Organizers: Haonan Li, Xudong Han, Emad A. Alghamdi, Shom Lin, Monojit Choudhury, Jingfeng Zhang, Paul Rottger and Timothy Baldwin
Time: 09:00 - 12:30
Location: Capital Suite 7
Abstract: This tutorial will provide an in-depth exploration of safety issues for generative AI models, covering a broad range of sub-topics, including a risk taxonomy, adversarial attack types, safety evaluation, defense mechanisms, red teaming for multi-modal models, and agentic AI. The goal is to brief attendees on the latest advancements and emerging trends in the field, enabling them to identify and mitigate vulnerabilities in generative AI systems. Participants will gain insights into recent research developments, open research questions, and novel research directions. This cutting-edge tutorial is designed for AI researchers, developers, and security professionals with a basic knowledge of red teaming and AI safety.

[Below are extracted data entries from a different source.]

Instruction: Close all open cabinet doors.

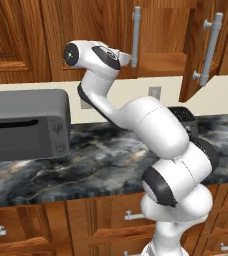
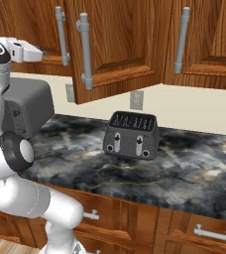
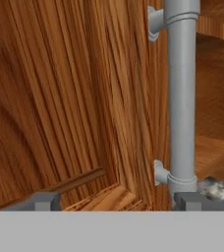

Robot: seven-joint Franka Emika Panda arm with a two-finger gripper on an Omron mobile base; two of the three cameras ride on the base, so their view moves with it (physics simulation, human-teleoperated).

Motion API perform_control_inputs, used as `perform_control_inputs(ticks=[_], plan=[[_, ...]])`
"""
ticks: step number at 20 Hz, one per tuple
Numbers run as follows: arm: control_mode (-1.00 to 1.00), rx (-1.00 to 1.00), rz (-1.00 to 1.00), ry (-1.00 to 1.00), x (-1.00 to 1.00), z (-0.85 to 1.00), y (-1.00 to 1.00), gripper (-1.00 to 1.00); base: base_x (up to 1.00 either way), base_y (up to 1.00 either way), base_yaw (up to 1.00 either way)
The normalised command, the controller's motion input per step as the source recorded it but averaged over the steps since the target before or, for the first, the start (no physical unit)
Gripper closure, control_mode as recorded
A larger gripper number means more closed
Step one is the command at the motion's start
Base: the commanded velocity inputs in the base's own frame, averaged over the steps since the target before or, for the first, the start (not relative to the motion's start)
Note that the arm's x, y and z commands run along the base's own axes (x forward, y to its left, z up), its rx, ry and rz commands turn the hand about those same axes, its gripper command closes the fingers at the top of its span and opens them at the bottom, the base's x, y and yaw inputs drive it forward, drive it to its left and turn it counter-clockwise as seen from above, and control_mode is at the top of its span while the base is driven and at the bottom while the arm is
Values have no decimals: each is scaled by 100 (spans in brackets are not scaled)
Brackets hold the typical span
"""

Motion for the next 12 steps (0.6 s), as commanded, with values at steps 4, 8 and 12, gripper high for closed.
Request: perform_control_inputs(ticks=[4,8,12], plan=[[-100,5,0,0,-99,0,-11,-100,0,0,0],[-100,6,0,-1,-100,0,-14,-100,0,0,0],[-100,4,0,-6,-100,0,-12,-100,0,0,0]])
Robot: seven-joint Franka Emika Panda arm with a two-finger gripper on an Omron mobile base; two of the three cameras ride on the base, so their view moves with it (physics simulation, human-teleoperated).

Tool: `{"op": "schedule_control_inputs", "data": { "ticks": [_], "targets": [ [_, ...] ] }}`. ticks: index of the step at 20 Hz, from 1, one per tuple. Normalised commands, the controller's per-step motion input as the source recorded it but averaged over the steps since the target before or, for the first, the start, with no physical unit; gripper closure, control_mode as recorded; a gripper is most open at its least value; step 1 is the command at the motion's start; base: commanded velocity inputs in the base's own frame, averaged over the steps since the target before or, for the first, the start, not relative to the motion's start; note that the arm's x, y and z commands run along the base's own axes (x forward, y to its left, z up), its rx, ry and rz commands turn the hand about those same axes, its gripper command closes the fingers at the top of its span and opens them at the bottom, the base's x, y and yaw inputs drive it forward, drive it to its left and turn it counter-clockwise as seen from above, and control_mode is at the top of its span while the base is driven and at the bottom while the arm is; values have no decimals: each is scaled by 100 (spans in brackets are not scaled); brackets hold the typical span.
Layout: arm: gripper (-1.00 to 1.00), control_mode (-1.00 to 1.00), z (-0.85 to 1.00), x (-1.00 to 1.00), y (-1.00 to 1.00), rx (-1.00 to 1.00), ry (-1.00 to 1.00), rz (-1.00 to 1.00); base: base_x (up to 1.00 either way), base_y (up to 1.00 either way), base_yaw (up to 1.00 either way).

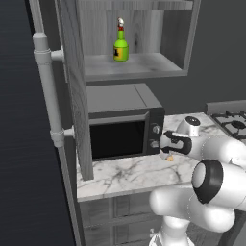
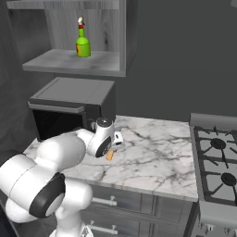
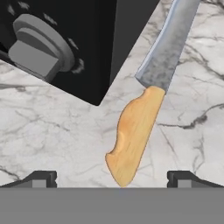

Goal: Move the cutting board and knife to the sink. Then move spray from the cabinet to the counter.

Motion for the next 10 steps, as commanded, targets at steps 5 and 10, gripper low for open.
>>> {"op": "schedule_control_inputs", "data": {
  "ticks": [5,10],
  "targets": [
    [-100,-100,-8,5,1,0,0,0,0,0,0],
    [-100,-100,-5,9,0,0,1,0,0,0,0]
  ]
}}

Tutorial 8: Hallucinative Foundation Models: Characterization, Quantification, Avoidance, and Mitigation

Organizers: Vipula Rawte, Aman Chadha, Amit Sheth and Amitava Das
Time: 09:00 - 12:30
Location: Online Zoom
Abstract: In the fast-paced domain of Large Language Models (LLMs), the issue of hallucination is a prominent challenge. Despite continuous endeavors to address this concern, it remains a highly active area of research within the LLM landscape. Grasping the intricacies of this problem can be daunting, especially for those new to the field. This tutorial aims to bridge this knowledge gap by introducing the emerging realm of hallucination in LLMs. It will comprehensively explore the key aspects of hallucination, including benchmarking, detection, and mitigation techniques. Furthermore, we will delve into the specific constraints and shortcomings of current approaches, providing valuable insights to guide future research efforts for participants.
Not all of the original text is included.